*Exercise aim*.
Which of the lines below hold "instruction"? Please return each one.
/---
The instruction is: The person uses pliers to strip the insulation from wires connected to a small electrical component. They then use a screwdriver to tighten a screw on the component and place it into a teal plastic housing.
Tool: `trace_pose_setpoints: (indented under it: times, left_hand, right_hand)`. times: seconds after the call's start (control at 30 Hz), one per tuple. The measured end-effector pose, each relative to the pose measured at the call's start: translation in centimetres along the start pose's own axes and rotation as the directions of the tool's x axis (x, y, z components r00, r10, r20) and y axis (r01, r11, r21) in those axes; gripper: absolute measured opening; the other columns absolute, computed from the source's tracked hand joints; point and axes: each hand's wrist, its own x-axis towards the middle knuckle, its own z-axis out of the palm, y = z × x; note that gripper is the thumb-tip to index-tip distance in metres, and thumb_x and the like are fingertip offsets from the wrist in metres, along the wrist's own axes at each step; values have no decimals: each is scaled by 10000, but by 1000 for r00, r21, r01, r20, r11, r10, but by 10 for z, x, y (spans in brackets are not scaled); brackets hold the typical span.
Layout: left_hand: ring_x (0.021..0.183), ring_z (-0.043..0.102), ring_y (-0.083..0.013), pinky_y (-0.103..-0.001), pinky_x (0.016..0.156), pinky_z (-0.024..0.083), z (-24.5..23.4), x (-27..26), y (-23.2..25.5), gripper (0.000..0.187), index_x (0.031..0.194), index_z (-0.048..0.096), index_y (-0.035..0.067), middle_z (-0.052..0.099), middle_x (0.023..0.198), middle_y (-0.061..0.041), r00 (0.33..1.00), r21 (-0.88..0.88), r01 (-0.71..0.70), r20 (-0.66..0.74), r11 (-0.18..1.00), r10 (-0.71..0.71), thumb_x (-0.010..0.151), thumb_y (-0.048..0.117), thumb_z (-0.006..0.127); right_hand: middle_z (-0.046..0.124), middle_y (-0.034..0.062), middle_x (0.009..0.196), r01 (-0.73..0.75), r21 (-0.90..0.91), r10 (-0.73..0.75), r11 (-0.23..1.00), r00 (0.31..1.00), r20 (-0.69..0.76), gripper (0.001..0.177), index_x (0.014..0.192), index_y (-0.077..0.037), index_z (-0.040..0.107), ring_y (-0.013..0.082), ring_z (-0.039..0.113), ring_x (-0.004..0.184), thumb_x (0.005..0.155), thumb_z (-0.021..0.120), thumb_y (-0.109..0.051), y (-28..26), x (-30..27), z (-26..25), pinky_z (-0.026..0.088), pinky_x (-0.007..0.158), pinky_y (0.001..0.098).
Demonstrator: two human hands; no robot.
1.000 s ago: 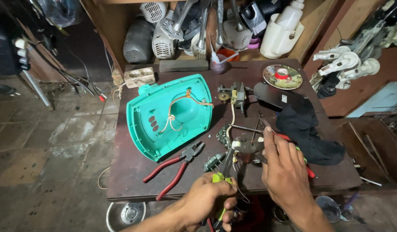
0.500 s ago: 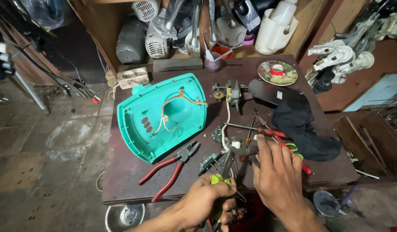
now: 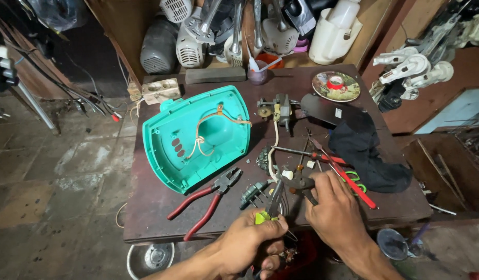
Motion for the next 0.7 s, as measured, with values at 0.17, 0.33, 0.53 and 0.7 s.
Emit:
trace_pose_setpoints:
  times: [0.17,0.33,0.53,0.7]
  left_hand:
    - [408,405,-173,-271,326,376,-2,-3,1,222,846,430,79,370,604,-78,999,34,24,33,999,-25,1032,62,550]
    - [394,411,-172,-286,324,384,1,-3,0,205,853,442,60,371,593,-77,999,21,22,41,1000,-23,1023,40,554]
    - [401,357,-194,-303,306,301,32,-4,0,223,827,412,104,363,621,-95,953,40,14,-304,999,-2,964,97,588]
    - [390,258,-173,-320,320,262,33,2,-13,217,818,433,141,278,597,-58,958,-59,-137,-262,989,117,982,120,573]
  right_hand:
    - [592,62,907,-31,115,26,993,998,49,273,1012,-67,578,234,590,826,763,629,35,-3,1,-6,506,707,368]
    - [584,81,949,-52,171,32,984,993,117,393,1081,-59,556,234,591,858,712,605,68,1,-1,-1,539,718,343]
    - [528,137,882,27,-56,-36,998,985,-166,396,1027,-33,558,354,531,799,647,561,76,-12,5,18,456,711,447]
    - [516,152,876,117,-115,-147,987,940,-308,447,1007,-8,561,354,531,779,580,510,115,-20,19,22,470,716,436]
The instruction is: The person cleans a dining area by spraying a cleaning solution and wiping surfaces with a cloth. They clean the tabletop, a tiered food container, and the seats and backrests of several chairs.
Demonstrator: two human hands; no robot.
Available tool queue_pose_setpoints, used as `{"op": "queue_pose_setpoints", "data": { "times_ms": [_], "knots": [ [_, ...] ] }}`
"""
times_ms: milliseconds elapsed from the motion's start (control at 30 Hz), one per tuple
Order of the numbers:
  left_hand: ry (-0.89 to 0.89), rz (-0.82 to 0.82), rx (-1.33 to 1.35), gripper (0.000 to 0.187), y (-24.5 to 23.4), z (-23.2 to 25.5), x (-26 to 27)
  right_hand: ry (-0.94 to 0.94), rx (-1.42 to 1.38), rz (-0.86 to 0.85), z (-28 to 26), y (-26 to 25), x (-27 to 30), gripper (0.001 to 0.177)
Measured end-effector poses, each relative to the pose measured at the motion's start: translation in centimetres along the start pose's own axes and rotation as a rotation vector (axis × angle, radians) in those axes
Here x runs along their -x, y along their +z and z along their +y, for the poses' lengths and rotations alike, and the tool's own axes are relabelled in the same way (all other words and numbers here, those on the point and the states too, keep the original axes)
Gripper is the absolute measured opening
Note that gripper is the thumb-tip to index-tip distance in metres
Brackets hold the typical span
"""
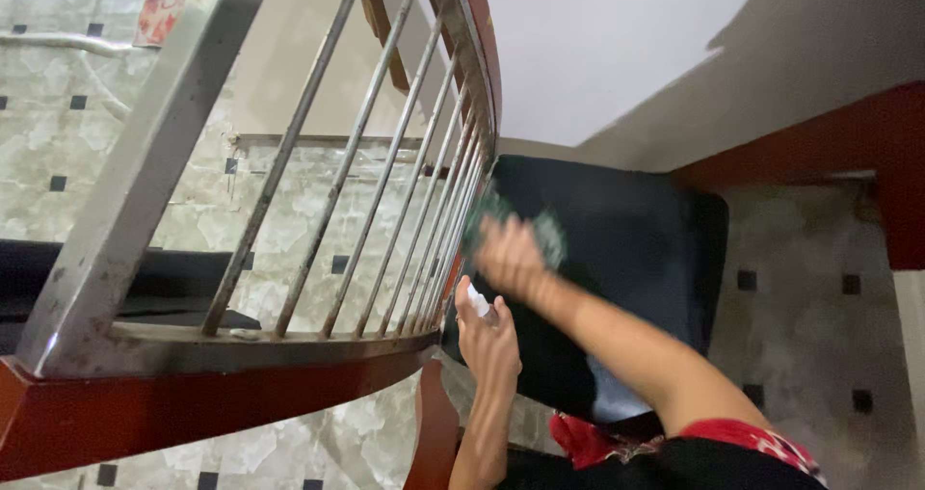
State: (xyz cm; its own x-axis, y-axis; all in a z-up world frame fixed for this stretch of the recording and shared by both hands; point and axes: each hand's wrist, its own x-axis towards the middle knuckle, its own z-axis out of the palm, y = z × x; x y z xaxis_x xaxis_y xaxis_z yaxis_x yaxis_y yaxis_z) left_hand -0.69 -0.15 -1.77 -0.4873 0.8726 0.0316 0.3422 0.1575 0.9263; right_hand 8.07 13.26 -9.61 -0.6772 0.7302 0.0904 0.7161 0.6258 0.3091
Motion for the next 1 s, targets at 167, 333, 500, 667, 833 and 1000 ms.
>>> {"op": "queue_pose_setpoints", "data": {
  "times_ms": [167, 333, 500, 667, 833, 1000],
  "knots": [
    [-0.235, 0.167, -0.332, 0.059, 3.7, -0.1, -0.5, -0.231, -0.425, 0.029, -5.4, -0.9, 2.8, 0.046],
    [-0.060, -0.061, -0.102, 0.064, -0.3, 0.0, 0.7, 0.036, -0.281, -0.494, 3.6, -3.9, -5.9, 0.027],
    [-0.252, -0.019, 0.018, 0.068, 0.0, 0.0, -0.2, 0.204, -0.123, -0.051, 0.8, -2.2, -6.3, 0.033],
    [-0.260, -0.041, 0.053, 0.068, 0.3, -0.5, -0.6, -0.102, -0.287, 0.169, -5.7, -0.4, -0.2, 0.029],
    [-0.269, -0.052, 0.058, 0.067, 0.0, -0.8, 0.1, -0.041, -0.316, -0.172, -0.5, -0.4, -3.6, 0.024],
    [-0.221, -0.071, -0.062, 0.069, -0.4, -0.8, -0.2, 0.386, -0.399, 0.149, 5.2, -0.2, -5.6, 0.021]
  ]
}}
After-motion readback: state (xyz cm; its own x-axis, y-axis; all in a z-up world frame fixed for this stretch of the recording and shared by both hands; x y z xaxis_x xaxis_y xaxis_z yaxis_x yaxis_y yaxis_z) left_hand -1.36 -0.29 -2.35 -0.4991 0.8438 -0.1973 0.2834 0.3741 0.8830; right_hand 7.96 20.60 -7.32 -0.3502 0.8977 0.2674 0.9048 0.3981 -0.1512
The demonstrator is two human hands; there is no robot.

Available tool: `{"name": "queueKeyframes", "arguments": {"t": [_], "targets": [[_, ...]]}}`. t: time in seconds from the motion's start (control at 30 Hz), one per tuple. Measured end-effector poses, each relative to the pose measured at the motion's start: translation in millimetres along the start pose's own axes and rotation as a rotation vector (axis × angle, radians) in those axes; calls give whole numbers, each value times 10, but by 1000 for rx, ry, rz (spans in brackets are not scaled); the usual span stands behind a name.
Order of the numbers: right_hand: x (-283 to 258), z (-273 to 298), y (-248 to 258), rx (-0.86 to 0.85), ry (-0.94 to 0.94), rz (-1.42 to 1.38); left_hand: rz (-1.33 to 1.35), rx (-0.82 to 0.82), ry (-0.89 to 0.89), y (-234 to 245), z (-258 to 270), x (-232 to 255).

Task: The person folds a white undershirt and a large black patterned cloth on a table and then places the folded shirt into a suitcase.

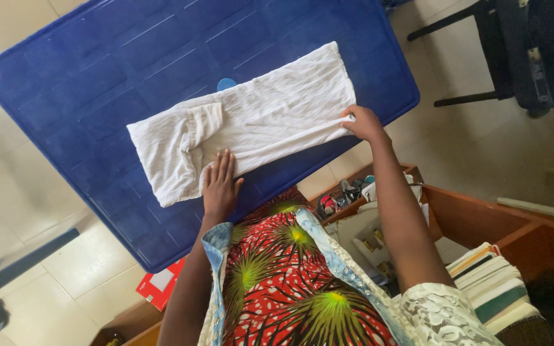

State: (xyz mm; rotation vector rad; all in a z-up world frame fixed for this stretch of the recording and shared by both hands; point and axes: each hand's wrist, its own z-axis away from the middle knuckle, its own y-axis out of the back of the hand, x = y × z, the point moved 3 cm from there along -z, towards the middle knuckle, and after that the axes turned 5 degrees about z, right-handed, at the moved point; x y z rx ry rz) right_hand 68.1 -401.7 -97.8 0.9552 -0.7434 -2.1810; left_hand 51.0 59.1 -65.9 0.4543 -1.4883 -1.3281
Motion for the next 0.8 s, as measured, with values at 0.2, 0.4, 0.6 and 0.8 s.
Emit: {"name": "queueKeyframes", "arguments": {"t": [0.2, 0.4, 0.6, 0.8], "targets": [[-756, 528, -284, 770, 323, 75, -54, 14, 50, -44, -21, 72], [-1677, 1181, -1472, 219, 815, 90, -96, 30, 130, -85, -249, 127], [-708, 719, -1147, 374, 505, 95, -102, -36, 110, -75, -241, 59], [120, 474, -311, 611, 158, 343, -63, -38, 134, -34, -252, 47]]}}
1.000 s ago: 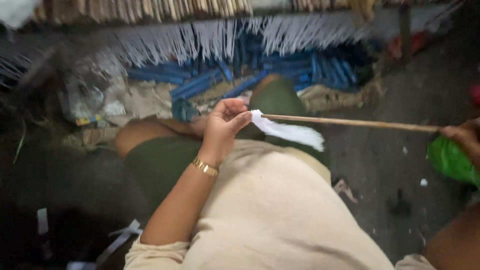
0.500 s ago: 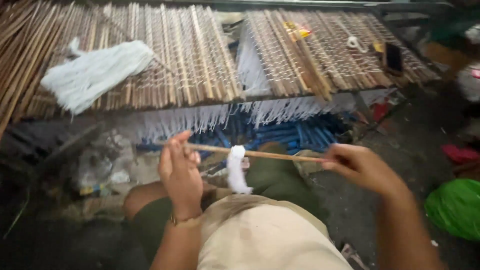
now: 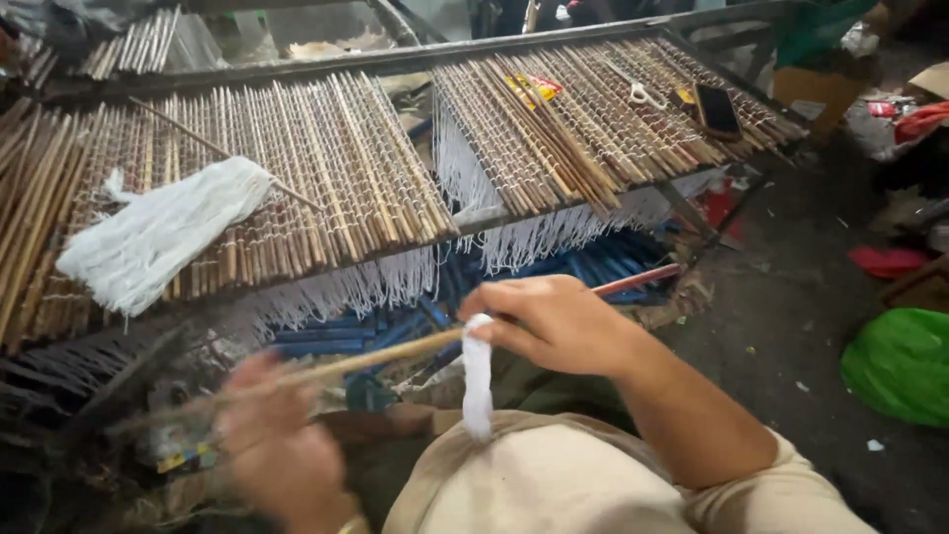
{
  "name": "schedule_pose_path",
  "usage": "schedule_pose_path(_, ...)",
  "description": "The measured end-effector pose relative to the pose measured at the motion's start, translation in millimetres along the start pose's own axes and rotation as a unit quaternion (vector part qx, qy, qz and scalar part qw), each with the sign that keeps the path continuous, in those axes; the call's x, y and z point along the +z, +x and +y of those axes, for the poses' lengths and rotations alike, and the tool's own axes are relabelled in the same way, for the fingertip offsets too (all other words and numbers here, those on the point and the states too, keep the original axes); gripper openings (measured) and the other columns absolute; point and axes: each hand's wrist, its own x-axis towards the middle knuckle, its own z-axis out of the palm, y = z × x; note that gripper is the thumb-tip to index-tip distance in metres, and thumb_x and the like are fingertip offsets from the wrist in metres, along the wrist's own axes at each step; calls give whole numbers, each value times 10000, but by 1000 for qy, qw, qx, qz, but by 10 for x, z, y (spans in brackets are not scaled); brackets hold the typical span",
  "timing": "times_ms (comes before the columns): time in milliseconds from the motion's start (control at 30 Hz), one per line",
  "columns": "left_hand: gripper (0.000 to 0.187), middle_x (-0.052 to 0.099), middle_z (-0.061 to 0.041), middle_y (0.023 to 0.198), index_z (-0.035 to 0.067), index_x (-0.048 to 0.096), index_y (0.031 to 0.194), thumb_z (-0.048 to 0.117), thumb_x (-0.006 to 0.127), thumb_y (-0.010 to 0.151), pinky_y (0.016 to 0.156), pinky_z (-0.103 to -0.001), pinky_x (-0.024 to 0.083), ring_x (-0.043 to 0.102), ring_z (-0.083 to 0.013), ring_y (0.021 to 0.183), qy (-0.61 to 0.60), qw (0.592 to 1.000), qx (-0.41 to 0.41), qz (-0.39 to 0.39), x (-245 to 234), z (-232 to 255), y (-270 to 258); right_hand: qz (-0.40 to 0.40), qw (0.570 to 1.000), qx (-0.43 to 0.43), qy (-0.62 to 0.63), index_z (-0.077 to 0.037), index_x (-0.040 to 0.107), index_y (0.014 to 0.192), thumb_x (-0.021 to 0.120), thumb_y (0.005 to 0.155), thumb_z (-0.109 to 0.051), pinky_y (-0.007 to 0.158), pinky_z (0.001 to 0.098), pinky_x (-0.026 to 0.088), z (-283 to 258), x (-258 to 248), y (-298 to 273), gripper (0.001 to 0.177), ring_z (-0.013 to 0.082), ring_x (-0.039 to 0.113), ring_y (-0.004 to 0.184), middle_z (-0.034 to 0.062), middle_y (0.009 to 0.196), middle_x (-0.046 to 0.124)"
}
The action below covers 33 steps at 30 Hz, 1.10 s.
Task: Tying multiple white strings onto a thin wooden stick at regular intervals
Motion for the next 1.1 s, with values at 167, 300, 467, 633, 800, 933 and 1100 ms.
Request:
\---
*Task solution*.
The instruction is: The person uses pliers to strip the insulation from wires connected to a small electrical component. They then use a screwdriver to tighten a screw on the component and place it into a teal plastic housing.
The instruction is: The person cleans a dining area by spraying a cleaning solution and wiping surfaces with a cloth. They clean the tabletop, a tiered food container, and the seats and backrests of several chairs.

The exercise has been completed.